Perceived behavioural control
There were no differences in total Perceived Behavioral Control subscale scores in the usual care and intervention groups at baseline (Table 2) or at 6 weeks and 6 months (Table 4). The Perceived Behavioral Control mean subscale scores for all participants at 6 weeks were positively correlated with dietary sodium intake at 6 months (Table 3). Item mean scores for ‘a low-salt diet is difficult because others around me do not eat low-salt foods’ and ‘a low-salt diet is difficult to follow because of no willpower’ were higher in the intervention group at baseline; these differences were not noted between groups at 6 weeks and 6 months (Table 5). Higher item mean scores for ‘a low-salt diet is difficult due to cost’ and ‘a low-salt diet is difficult due to time needed to prepare’ were noted in the intervention group at 6 weeks. Following a low-sodium diet was more difficult at 6 weeks for the usual care group because of the inability to select low-sodium foods in restaurants and restaurants not serving preferred low-sodium foods (Table 5).
Discussion
Dietary sodium intake
Daily dietary sodium intake decreased from baseline in the intervention group at 6 months. In contrast, the sodium intake of the usual care group increased from baseline at 6 months. The US Department of Agriculture recommends a sodium intake of 2300 mg per day.23 A sodium restriction of 1500 mg per day for all adults has also been suggested.24 The intervention group met the 2300 mg per day recommendation at the 6-month study endpoint. Dunbar et al. obtained similar results in a shorter, 3-month trial. Decreased dietary and urinary sodium levels were reported from baseline to 3 months in their study of HF patients and family members (n=61) receiving education and counselling on self-management of a low-sodium diet.25 Bentley et al.21 cited ‘lack of knowledge’ as one of three primary themes for nonadherence to a low-sodium diet in a qualitative study of 20 heart failure patients. While the intervention group decreased their sodium intake over time which could produce health benefits, additional research is needed to determine the ideal sodium intake for patients with heart failure.
While low-sodium diet instruction has been linked to low-sodium diet adherence,25 participants in this study reported minimal instructions from their healthcare providers prior to study entry.

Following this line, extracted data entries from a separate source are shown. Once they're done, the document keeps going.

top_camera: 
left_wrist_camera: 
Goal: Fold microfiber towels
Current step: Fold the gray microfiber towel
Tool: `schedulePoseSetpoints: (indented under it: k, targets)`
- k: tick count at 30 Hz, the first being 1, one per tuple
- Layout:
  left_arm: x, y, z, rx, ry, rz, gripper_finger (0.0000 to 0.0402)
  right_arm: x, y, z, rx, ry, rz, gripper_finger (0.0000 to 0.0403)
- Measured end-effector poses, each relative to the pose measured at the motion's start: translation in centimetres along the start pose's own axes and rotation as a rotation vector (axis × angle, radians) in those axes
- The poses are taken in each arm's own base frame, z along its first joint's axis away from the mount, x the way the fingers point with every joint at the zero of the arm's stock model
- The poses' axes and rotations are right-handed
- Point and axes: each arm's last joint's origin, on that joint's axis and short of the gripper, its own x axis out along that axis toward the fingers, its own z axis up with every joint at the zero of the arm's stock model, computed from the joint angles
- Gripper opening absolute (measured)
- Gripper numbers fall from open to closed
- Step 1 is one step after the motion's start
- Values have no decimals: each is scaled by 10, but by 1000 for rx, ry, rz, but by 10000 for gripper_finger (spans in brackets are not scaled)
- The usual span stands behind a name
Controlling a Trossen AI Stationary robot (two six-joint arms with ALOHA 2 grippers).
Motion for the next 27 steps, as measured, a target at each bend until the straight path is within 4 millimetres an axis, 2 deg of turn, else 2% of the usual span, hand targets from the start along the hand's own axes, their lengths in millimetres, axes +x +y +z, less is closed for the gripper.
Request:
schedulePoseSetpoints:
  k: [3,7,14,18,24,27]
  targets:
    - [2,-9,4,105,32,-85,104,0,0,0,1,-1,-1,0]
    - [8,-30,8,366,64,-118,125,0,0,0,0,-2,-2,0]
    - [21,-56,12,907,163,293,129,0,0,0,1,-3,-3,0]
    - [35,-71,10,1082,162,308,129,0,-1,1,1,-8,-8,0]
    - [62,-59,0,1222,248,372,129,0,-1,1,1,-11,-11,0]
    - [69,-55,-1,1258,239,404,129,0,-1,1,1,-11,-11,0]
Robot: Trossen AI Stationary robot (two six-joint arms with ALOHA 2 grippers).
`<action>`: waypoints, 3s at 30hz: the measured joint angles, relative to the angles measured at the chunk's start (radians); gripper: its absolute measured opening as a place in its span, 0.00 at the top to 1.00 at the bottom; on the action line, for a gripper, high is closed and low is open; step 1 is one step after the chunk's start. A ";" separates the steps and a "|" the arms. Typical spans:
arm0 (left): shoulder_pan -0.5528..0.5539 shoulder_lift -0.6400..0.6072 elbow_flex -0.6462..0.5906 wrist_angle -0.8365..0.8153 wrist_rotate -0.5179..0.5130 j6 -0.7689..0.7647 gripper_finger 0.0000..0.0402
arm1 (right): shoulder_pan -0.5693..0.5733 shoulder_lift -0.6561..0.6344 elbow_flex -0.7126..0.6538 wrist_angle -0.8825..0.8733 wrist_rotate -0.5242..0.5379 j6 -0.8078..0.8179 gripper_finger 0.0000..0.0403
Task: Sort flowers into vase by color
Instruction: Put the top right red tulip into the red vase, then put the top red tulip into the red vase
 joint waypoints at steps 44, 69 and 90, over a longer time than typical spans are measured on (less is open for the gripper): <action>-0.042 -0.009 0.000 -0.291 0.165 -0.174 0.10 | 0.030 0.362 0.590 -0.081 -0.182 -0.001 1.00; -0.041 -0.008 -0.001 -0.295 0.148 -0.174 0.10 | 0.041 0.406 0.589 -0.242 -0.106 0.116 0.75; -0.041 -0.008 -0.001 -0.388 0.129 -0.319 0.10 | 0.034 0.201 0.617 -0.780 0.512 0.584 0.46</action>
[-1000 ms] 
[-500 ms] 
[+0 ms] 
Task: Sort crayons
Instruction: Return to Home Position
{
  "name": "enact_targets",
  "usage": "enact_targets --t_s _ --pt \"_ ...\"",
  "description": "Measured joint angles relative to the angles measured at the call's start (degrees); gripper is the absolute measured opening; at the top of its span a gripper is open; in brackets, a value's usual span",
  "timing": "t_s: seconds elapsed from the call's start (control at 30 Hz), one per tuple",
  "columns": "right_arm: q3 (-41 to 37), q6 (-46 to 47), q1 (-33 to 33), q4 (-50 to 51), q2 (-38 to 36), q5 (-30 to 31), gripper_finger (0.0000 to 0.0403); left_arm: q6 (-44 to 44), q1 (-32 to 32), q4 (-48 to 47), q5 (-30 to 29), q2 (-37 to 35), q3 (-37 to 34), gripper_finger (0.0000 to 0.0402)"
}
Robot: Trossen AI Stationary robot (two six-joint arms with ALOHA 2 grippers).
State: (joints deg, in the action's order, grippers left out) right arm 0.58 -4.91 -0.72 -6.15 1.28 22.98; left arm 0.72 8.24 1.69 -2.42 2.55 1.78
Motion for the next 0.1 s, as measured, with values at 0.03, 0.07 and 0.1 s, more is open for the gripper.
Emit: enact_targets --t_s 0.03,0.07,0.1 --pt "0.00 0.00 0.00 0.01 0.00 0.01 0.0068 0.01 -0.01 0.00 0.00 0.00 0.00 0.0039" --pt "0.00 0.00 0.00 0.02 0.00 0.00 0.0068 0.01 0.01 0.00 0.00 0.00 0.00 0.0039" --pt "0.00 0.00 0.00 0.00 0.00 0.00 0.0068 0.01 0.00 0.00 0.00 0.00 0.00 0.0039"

Thirty-six participants summarized instructions from their healthcare providers in simple statements such as ‘cut back on salt’ or ‘watch your salt’. A substantially lower number of participants reported receiving written instructions for monitoring or decreasing sodium intake or specific numerical goals for daily sodium intake from their providers. It is clear that improvement in the education process for ensuring low-sodium diet adherence is warranted. Specific recommendations on dietary sodium restriction should be provided by healthcare providers according to established guidelines.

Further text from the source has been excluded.